-
Notifications
You must be signed in to change notification settings - Fork 1
Home
MHC-validator is a machine learning software to rescore immunopeptidomics data aquired with mass spectrometers. In addition to learning from peptide features, mhc-validator also uses MHC binding affinities from NetMHCpan4.1 and MHCflurry to better assess whether a potential immunopeptide in your mass spectrometry run is really present in the sample. It can be built into commonly used immunopeptidomics pipelines. If you implement mhc-validator into your immunopeptidomics pipeline, you can significantly boost the number of confidentially identified immunopeptides. Depending on the sample quality, we report 1.5 up to 10 fold more peptide spectrum matches (PSMs) with mhc-validator compared to the commonly used enhancing tools (Aka percolator, DeepRescore etc.). MHC-validator does not only boost the number of immunopeptides found, it is also highly specific in finding low abundant immunopeptides in your samples.
Below is a brief high level description of how mhc-validator works:
-
First, mhc-validator loads peptides sequences and its features. Based on these features and the knowledge wheather a peptide comes from a target or decoy search, mhc-validator tries to learn how likely a peptide spectrum match is real. MHC-validator uses three types of features, a) the features reported by the search engine (target vs. decoy, mass, peptide length, charge, Xcorr etc.), b) immuinopeptide binding affinities reported by NetMHCpan4.1 and/or MHCflurry and c) peptide amino acid sequences themselves.

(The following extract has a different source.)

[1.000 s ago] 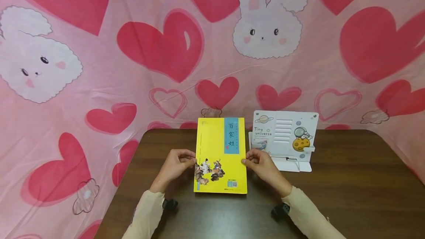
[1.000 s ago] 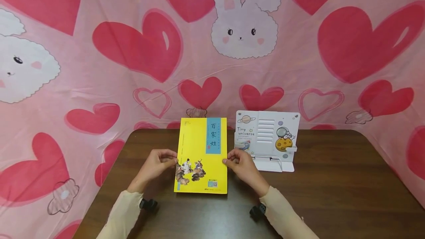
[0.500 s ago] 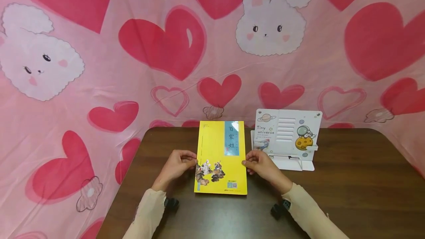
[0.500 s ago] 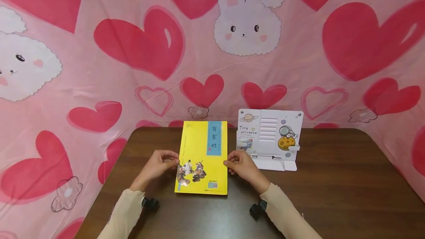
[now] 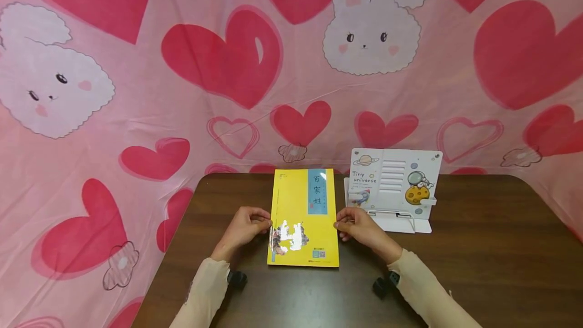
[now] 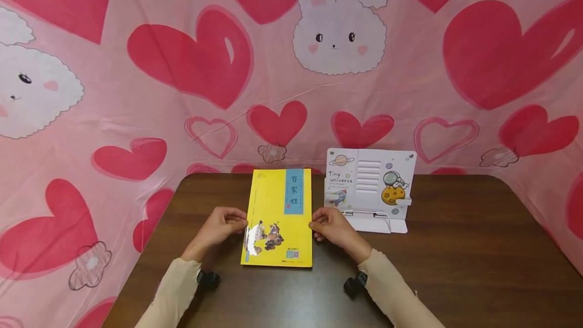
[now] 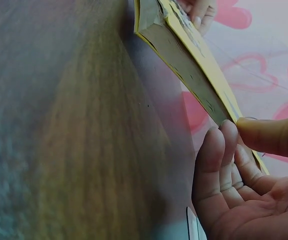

The base algorithm is based on learning from the search engine results only (termed MV), immunopeptide binding affinity assessment (MHC) and peptide sequence encoding (PE) can be added by the user using the options available. Let's assume we intend to use MHC-validator to its full potential and set the options 'sequence_encoing' (PE), 'netmhcpan' and 'mhcflurry' (MV) all to 'True' in this example.
-
Once the sequences have been loaded, mhc-validator first used NetMHCpan4.1 and MHCflurry to generate MHC binding affinities/elution scores and adds the results to the feature list provided from the database search results. Based on these features, MHC-validator uses a neuronal network to learn from those features and assigns possibilities for the peptide to be hit or not. This first neuronal network can (If sequence encoding is set to True as it is in our example) be connected to a second neuronal network which takes the amino acid sequences into account.
-
Results are reported in form of a q-value. Peptides with a q-value <0.01 are identified with having less than 1% chance of being a false positive (Aka are a true hit based on a 1% FDR cutoff).
-
You can now use these peptides for further analysis.